▸ **Problem details**: Among the entries below, retype exactly the lines starting with the one with "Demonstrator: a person" and going on through the one with "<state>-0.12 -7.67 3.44", but not the pictures.

▸ **Dataset content**:
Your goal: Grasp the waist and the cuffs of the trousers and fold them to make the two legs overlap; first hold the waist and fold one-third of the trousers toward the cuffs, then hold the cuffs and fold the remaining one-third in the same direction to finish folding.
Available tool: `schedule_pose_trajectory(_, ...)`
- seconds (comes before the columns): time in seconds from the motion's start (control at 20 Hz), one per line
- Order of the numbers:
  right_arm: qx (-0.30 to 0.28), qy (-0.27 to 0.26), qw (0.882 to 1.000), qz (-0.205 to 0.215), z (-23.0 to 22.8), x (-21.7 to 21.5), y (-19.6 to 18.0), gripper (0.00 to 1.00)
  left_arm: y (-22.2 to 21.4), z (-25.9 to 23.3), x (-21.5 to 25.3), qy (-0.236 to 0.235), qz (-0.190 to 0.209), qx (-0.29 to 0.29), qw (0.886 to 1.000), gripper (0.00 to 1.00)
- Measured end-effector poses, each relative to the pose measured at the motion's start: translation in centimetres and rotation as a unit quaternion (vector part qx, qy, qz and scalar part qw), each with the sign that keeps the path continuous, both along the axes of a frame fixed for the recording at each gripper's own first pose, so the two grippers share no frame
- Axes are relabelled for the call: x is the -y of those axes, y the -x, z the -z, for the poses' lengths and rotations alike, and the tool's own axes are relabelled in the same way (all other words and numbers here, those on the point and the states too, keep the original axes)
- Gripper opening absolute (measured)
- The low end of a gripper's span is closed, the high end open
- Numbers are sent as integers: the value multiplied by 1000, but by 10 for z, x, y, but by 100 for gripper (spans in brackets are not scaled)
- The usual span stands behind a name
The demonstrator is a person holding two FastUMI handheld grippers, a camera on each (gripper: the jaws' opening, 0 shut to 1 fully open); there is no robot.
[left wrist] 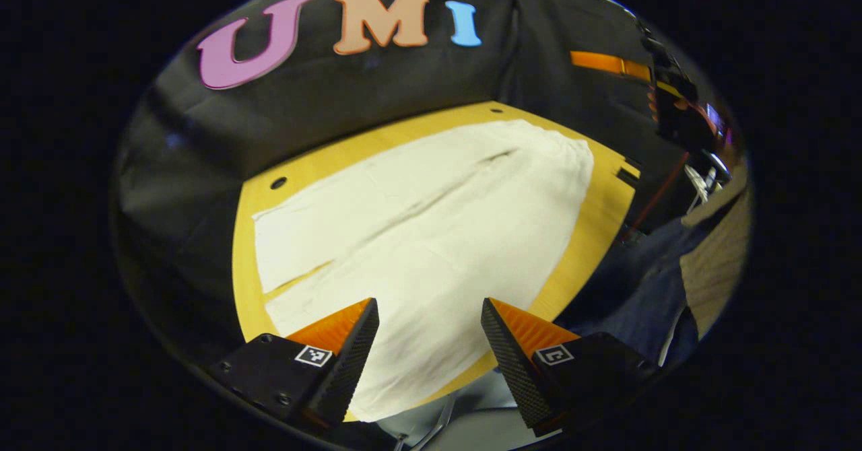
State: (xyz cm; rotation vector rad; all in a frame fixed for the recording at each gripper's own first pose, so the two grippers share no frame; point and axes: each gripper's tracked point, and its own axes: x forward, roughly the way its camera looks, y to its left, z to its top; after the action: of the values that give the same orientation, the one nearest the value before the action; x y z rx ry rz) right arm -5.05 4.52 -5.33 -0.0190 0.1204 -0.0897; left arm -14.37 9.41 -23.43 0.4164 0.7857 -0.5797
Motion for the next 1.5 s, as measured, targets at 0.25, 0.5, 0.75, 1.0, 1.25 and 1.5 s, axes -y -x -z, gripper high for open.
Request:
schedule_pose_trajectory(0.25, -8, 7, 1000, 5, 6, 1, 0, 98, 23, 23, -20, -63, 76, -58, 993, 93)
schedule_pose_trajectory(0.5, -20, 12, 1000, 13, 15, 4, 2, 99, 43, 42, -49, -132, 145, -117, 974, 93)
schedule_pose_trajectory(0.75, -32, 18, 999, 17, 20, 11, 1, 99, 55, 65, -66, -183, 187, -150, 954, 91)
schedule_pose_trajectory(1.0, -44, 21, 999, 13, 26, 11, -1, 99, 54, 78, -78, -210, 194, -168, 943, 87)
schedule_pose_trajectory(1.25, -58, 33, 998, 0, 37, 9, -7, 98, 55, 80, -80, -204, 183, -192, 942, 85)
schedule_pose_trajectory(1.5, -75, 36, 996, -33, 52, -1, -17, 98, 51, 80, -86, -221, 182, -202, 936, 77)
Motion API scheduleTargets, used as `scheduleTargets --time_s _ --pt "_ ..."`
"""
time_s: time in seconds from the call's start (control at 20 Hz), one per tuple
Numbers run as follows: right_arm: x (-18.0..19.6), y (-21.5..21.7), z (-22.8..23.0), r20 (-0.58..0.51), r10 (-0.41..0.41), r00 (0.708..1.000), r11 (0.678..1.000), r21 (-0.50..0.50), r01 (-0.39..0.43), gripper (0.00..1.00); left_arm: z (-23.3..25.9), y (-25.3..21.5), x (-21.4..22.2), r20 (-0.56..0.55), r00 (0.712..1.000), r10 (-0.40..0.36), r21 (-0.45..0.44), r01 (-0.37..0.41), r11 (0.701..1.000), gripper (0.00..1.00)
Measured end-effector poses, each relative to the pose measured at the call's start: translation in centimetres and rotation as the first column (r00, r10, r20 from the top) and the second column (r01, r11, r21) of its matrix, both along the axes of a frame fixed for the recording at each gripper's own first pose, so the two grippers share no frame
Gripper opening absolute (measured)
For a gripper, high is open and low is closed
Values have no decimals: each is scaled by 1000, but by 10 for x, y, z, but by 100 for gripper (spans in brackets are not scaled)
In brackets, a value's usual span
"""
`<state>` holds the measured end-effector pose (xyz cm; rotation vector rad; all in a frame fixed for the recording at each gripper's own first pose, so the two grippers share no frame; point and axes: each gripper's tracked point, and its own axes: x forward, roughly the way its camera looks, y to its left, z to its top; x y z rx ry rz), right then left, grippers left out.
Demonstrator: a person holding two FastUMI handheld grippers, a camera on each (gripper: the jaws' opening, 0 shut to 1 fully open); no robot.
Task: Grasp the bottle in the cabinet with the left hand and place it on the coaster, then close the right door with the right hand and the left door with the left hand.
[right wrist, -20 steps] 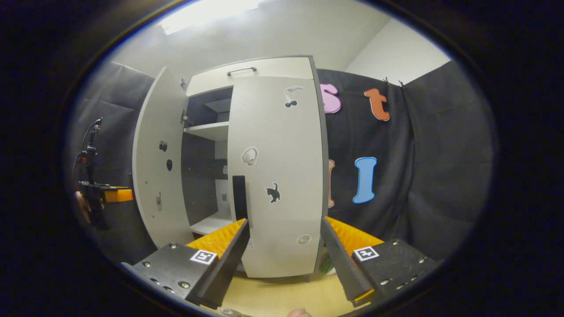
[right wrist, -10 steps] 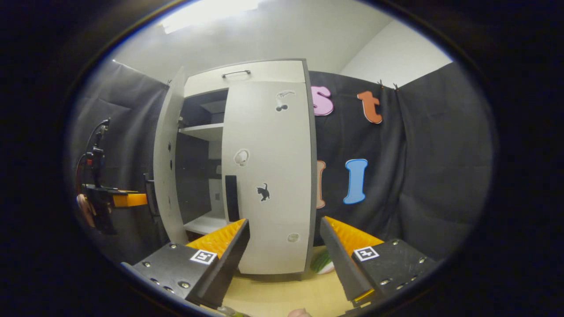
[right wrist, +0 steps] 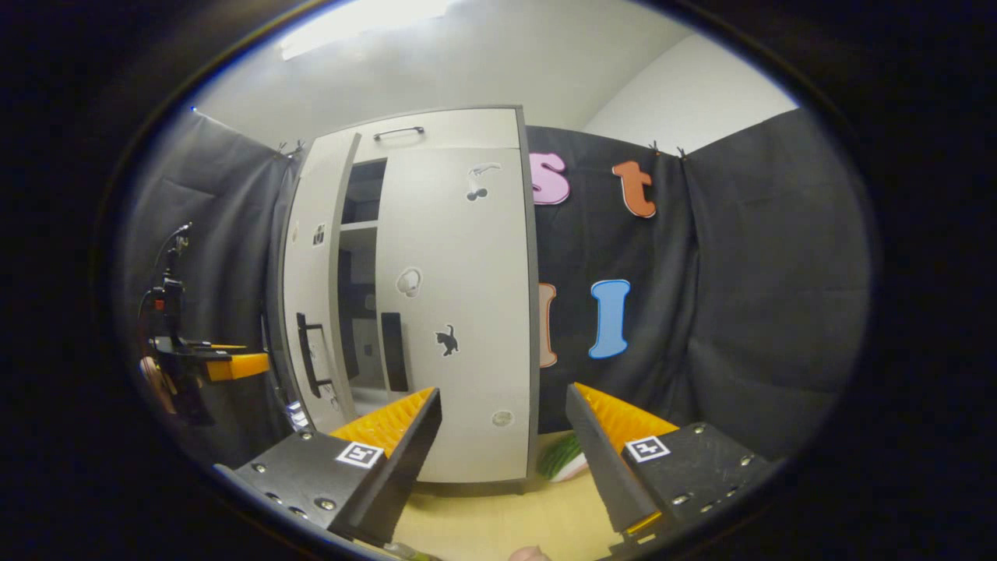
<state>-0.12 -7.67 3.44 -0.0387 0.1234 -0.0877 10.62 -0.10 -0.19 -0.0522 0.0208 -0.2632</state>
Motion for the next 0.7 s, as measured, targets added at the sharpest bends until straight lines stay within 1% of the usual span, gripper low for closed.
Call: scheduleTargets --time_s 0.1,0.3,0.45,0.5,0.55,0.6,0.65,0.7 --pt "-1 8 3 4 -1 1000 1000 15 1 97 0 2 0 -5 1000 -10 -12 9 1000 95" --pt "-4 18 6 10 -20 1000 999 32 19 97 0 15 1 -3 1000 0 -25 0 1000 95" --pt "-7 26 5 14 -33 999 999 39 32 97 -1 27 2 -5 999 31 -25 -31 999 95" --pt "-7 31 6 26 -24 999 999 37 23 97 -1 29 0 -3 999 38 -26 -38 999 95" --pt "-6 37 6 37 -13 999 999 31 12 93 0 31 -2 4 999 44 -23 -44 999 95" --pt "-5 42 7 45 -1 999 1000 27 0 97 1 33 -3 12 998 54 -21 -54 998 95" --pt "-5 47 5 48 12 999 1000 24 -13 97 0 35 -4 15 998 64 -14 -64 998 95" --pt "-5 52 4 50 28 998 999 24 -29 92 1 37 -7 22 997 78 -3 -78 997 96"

▸ **Solution to the problem**:
Demonstrator: a person holding two FastUMI handheld grippers, a camera on each (gripper: the jaws' opening, 0 shut to 1 fully open); no robot.
Task: Grasp the bottle in the cabinet with the left hand and place it on the coaster, then close the right door with the right hand and the left door with the left hand.
[right wrist, -20 steps] 
[right wrist, -10 steps] 
[right wrist, +0 steps] 
<state>-0.12 -7.67 3.44 -0.0387 0.1234 -0.0877 10.62 -0.10 -0.19 -0.0522 0.0208 -0.2632</state>

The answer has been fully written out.